When you output the entries, begin with the first line and end with the line containing "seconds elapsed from", keeping each line exactly as it is.

Exercise data>
# # # # #

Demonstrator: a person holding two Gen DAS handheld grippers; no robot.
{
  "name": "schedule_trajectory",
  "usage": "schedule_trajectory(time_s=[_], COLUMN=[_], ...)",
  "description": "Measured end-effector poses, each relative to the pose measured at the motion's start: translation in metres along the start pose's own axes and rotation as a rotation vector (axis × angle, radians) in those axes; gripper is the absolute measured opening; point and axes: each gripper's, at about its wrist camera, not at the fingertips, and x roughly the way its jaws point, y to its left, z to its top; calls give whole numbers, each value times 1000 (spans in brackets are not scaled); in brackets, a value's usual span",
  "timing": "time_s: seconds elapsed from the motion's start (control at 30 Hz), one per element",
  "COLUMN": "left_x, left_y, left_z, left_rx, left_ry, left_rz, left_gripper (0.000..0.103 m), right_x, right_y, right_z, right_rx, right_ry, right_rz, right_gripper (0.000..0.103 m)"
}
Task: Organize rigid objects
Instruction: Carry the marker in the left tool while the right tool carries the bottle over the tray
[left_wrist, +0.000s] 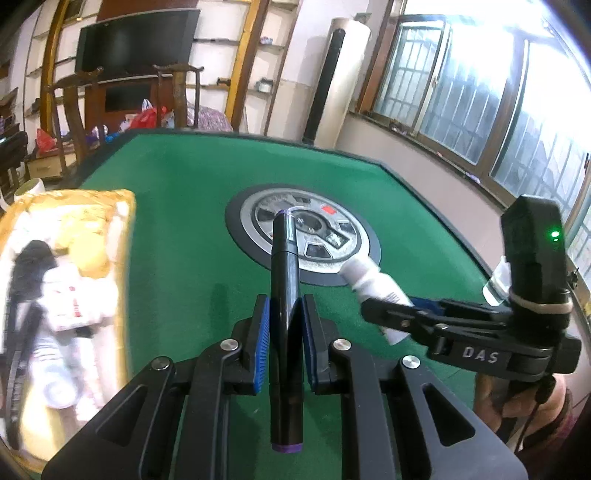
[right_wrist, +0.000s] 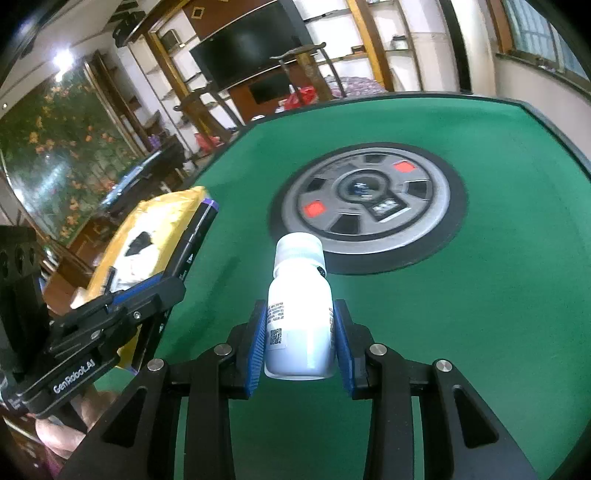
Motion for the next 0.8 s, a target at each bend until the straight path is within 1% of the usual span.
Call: schedule_trajectory(time_s=[0.07,0.2,0.3,0.43,0.63,0.73,0.8], left_x=[-12,-41,-59,-74,-81,-78,-73], left_y=[4,25,48,86,130,148,161], left_z=[2,4,2,-6,-20,-23,-24], left_rx=[-2,-35,-69,-130,-209,-239,-262], left_ry=[-17,-52,-71,-69,-69,-55,-37], left_rz=[7,33,77,131,203,235,242], left_gripper=[14,14,14,14,14,14,14], right_x=[1,5,13,29,53,68,77], right_y=[16,50,78,108,141,153,160], right_z=[3,8,11,10,7,7,5], right_rx=[-16,-56,-91,-135,-170,-181,-184], right_ry=[-1,-5,6,28,63,83,96], right_rz=[22,72,115,144,174,167,159], right_gripper=[30,30,31,31,31,31,31])
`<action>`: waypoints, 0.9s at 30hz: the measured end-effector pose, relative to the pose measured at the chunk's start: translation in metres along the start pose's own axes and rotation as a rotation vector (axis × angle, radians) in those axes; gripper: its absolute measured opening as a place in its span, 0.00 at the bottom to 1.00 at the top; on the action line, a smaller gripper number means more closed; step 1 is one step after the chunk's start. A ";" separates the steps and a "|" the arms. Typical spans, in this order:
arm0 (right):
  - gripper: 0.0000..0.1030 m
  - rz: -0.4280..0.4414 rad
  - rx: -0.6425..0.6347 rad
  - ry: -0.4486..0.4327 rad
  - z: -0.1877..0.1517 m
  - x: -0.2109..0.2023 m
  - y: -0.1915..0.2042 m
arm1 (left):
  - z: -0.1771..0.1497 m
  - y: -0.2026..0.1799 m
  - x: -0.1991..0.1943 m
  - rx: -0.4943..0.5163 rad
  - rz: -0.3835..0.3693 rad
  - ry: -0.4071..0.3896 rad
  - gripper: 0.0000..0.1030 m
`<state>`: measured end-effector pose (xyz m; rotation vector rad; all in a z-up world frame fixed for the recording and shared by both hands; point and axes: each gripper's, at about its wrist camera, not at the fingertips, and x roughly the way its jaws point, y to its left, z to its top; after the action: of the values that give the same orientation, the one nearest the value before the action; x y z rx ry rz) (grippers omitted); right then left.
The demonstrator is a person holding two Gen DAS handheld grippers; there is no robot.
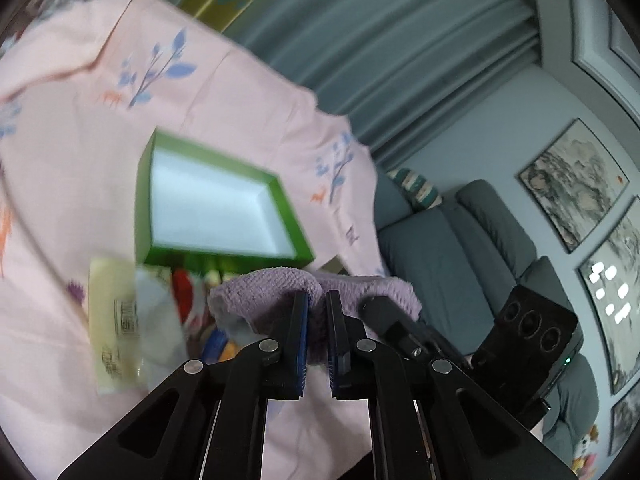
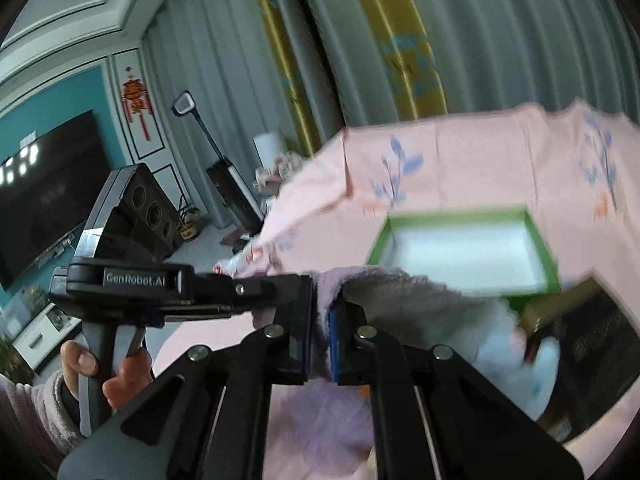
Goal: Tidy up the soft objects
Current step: 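Carry the mauve towel into the green box and open the left gripper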
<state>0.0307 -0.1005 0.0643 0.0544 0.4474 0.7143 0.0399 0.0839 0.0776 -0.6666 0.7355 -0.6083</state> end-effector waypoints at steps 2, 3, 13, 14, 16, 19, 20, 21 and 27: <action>0.06 -0.010 -0.041 -0.041 0.021 -0.004 0.004 | 0.015 -0.011 -0.004 0.029 -0.008 -0.024 0.07; 0.06 -0.017 -0.059 -0.062 0.032 -0.005 0.005 | 0.024 -0.019 -0.006 0.052 -0.009 -0.040 0.07; 0.06 -0.097 -0.131 -0.160 0.121 0.024 -0.017 | 0.106 -0.052 0.021 0.161 0.049 -0.114 0.07; 0.06 -0.104 -0.134 -0.164 0.126 0.030 -0.020 | 0.113 -0.049 0.026 0.158 0.056 -0.116 0.07; 0.06 -0.114 -0.134 -0.158 0.133 0.045 -0.031 | 0.124 -0.041 0.038 0.150 0.079 -0.112 0.07; 0.07 -0.134 -0.094 -0.108 0.134 0.075 -0.051 | 0.136 -0.020 0.064 0.135 0.143 -0.092 0.07; 0.08 -0.155 -0.077 -0.081 0.130 0.088 -0.058 | 0.137 -0.011 0.074 0.127 0.169 -0.080 0.07; 0.09 -0.177 -0.051 -0.025 0.124 0.106 -0.072 | 0.138 -0.004 0.082 0.121 0.194 -0.068 0.07; 0.63 -0.419 0.091 0.316 0.073 0.175 -0.137 | 0.130 0.069 0.154 0.000 0.397 0.141 0.15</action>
<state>0.2619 -0.0844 0.0368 -0.0672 0.7678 0.2876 0.2484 0.0624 0.0393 -0.4622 0.9698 -0.2915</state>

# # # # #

Result of this task>
Demonstrator: a person holding two Gen DAS handheld grippers; no robot.
{
  "name": "schedule_trajectory",
  "usage": "schedule_trajectory(time_s=[_], COLUMN=[_], ...)",
  "description": "Measured end-effector poses, each relative to the pose measured at the motion's start: translation in metres along the start pose's own axes and rotation as a rotation vector (axis × angle, radians) in those axes; gripper is the absolute measured opening; point and axes: each gripper's, at about its wrist camera, not at the fingertips, and x roughly the way its jaws point, y to its left, z to its top; calls give whole numbers, each value times 1000 (spans in brackets are not scaled); in brackets, a value's usual span",
  "timing": "time_s: seconds elapsed from the motion's start (control at 30 Hz), one per element",

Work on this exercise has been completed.